Curtis: Those 1905 Delivery Trucks

{The Satruday Evening Post}
The Saturday Evening Post

The Curtis Publishing Company was symbolic of Philadelphia in a lot of ways, like the silhouette of Ben Franklin on its masthead, the deliberately old-fashioned type font of the Post's title above the Norman Rockwell paintings on the cover. Since Curtis stopped publishing magazines, the sturdy old buildings have been converted to modern office space. If you stroll around today, you get a completely misleading impression of the headquarters. To some extent, the present lavish interiors are a response to the Tax Act of 1975, which specifies that the cost of a rehabilitation project must exceed the previous value of the building. And to some extent, the present luxury reflects the deluded ideas of architects and dreamers about the proper lifestyle for captains of industry.
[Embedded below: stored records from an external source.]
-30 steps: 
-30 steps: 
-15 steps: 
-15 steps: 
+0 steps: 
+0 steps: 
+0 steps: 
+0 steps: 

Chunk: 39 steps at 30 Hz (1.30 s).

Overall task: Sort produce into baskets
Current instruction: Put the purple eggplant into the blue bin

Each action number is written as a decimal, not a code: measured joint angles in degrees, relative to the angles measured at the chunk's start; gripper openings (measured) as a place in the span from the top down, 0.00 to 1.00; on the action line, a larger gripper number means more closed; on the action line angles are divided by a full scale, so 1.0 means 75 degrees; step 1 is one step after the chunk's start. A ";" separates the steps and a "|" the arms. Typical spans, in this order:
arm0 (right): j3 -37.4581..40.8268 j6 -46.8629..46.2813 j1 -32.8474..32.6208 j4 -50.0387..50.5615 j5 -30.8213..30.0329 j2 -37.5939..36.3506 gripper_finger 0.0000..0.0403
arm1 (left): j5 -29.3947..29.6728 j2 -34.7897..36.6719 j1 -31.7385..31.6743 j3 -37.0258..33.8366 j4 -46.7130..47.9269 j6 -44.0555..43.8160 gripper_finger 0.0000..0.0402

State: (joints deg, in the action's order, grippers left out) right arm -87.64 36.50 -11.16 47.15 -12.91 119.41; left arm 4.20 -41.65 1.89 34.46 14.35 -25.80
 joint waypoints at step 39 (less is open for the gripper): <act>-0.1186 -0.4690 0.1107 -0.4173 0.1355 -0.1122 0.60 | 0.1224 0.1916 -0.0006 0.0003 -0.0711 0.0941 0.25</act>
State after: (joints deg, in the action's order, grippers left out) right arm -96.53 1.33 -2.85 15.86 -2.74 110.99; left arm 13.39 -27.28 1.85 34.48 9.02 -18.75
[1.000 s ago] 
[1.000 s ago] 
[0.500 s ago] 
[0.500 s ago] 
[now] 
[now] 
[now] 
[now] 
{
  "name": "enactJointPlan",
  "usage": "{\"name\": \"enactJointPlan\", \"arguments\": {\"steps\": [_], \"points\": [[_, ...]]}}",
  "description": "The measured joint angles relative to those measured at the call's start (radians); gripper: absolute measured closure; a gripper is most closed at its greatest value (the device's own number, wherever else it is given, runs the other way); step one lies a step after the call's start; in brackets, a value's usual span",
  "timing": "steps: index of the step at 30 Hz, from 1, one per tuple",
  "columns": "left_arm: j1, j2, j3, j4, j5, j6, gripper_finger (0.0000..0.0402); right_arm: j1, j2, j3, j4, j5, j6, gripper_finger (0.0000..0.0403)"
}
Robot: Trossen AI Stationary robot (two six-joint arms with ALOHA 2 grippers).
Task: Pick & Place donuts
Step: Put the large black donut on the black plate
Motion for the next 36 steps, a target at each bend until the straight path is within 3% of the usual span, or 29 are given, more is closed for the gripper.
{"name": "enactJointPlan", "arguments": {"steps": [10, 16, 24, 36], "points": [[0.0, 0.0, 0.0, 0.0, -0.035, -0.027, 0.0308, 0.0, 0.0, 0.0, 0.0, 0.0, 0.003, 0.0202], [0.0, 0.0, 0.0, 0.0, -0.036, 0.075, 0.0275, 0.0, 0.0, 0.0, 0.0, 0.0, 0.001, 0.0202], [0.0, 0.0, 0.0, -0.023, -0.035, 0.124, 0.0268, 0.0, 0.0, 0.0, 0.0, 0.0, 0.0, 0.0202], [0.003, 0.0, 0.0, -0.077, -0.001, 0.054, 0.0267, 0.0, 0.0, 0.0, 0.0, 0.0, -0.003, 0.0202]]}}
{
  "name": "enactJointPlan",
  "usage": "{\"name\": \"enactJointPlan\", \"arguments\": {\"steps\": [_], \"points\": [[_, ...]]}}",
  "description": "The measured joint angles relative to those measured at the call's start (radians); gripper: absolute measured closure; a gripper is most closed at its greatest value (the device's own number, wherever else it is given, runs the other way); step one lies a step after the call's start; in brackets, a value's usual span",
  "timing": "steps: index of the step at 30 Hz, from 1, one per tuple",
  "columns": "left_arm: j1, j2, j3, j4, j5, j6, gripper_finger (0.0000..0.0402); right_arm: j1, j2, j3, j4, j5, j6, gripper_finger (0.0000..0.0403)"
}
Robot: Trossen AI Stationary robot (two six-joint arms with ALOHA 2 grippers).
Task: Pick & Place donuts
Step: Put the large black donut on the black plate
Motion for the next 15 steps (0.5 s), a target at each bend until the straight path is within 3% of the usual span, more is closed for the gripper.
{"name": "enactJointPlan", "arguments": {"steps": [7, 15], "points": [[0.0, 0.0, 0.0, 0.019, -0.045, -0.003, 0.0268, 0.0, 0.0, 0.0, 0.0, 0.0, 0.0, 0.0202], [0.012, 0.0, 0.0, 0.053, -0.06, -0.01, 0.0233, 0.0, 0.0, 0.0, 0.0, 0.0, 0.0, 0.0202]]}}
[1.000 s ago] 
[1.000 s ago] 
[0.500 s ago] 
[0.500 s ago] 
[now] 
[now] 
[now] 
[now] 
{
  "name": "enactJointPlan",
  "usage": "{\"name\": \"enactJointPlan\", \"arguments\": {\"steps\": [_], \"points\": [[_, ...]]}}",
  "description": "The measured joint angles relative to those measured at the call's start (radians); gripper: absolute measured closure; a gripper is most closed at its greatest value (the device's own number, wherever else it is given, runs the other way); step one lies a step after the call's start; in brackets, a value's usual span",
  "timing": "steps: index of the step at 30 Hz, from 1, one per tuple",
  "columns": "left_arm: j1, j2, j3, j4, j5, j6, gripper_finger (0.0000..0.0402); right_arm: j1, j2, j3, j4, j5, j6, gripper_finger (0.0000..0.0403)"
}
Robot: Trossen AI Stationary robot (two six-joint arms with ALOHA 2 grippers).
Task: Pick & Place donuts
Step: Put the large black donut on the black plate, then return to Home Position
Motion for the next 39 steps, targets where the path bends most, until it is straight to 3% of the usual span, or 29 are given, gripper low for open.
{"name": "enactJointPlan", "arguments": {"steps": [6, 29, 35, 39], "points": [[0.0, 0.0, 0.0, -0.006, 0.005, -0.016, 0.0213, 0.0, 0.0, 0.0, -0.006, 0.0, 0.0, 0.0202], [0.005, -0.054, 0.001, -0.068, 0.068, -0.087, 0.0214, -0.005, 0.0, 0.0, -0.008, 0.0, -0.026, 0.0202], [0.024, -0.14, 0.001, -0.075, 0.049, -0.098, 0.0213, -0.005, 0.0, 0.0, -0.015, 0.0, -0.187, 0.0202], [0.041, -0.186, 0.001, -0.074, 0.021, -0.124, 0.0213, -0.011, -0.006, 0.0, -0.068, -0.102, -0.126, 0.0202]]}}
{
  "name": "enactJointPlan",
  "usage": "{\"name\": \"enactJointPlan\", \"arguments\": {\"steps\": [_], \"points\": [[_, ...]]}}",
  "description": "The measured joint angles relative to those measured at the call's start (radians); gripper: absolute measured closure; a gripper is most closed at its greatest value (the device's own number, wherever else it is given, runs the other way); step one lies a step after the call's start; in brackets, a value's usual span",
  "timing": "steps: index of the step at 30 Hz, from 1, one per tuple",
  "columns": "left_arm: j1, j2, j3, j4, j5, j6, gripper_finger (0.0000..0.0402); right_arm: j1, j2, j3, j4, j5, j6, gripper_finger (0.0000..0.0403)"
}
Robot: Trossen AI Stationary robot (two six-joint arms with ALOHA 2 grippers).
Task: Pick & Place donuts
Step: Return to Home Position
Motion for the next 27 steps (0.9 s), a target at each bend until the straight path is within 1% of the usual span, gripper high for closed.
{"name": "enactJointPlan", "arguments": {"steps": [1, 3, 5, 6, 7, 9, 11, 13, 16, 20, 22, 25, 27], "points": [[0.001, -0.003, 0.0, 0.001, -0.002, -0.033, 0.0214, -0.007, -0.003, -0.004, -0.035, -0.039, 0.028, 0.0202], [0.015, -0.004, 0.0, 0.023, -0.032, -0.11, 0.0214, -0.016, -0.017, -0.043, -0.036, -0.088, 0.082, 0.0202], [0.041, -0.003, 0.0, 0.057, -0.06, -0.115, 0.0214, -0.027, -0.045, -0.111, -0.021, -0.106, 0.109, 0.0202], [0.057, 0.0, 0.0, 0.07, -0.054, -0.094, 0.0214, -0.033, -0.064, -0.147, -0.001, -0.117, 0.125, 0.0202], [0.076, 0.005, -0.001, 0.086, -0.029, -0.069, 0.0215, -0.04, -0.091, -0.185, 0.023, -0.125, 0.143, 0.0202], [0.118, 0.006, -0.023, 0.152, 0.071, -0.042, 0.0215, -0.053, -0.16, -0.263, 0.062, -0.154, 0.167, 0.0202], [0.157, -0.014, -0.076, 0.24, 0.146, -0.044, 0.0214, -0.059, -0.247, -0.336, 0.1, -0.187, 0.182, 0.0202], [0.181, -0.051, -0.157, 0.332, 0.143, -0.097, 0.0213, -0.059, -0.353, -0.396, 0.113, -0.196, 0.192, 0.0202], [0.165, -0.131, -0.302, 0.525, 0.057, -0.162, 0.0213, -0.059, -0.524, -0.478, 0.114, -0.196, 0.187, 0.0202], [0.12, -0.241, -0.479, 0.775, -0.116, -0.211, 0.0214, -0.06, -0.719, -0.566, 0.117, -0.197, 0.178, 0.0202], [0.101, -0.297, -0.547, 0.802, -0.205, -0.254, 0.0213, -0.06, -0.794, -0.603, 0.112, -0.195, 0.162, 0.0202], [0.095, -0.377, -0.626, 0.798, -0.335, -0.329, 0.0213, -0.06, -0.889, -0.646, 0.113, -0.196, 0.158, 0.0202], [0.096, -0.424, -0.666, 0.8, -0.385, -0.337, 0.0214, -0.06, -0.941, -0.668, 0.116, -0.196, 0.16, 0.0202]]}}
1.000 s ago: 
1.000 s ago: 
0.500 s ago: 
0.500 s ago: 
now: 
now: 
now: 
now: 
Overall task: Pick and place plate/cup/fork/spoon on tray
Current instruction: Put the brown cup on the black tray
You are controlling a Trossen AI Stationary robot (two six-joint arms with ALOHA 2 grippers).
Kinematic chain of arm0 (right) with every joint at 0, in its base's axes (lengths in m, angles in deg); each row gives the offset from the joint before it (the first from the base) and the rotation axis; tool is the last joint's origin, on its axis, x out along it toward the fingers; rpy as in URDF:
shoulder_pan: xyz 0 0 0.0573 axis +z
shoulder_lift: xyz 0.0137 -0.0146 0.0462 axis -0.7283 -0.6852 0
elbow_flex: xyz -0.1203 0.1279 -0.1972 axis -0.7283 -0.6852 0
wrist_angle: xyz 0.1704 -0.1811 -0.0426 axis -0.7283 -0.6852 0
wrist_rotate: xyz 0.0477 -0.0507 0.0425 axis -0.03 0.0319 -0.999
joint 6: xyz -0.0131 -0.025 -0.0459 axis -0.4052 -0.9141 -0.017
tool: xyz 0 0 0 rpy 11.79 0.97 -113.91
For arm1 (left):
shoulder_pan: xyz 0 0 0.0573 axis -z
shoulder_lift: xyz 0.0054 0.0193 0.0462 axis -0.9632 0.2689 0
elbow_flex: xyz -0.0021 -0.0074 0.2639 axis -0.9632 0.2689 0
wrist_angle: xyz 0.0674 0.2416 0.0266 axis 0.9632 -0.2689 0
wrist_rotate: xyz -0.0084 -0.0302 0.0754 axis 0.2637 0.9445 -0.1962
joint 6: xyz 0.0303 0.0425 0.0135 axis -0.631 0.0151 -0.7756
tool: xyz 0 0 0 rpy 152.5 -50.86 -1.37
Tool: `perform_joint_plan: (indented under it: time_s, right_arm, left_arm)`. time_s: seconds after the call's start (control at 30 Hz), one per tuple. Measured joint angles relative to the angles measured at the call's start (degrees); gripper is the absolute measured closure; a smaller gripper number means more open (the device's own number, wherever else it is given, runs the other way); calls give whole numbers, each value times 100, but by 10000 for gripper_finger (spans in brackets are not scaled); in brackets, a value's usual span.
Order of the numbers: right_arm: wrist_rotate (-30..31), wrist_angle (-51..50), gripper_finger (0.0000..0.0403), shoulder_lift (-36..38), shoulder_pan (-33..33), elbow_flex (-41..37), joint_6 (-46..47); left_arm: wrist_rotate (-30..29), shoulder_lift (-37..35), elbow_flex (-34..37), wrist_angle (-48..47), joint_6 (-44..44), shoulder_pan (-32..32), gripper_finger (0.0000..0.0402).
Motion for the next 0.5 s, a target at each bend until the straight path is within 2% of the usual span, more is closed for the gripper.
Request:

To view this rehab, you might suppose:

{Privateers}
Louis Comfort Tiffany

If you came to visit Curtis in Philadelphia, you would be invited to have lunch in the Down Town Club, and then enter the office complex proper through ornate bronze doors, going down spectacular gleaming interiors past a splendid indoor fountain at the foot of a magnificent huge marble staircase leading who knows where. There would be opulence on all sides, punctuated by an enormous glass mosaic constructed by Louis Comfort Tiffany on a design by Maxfield Parrish. Curtis must have had a wow first floor, designed to impress visitors, and every bit as successfully impressive as anything in New York or Washington DC. In case you didn't get the point, this looming structure did its looming right across the street from Independence Hall. That's the impression you would get today, without a uniformed guide to explain things to you. But as a matter of fact, those high, high ceilings were meant to enclose printing presses, which are notoriously noisy, smelly, and greasy. This was a place of business, a manufacturing plant, not a tourist attraction.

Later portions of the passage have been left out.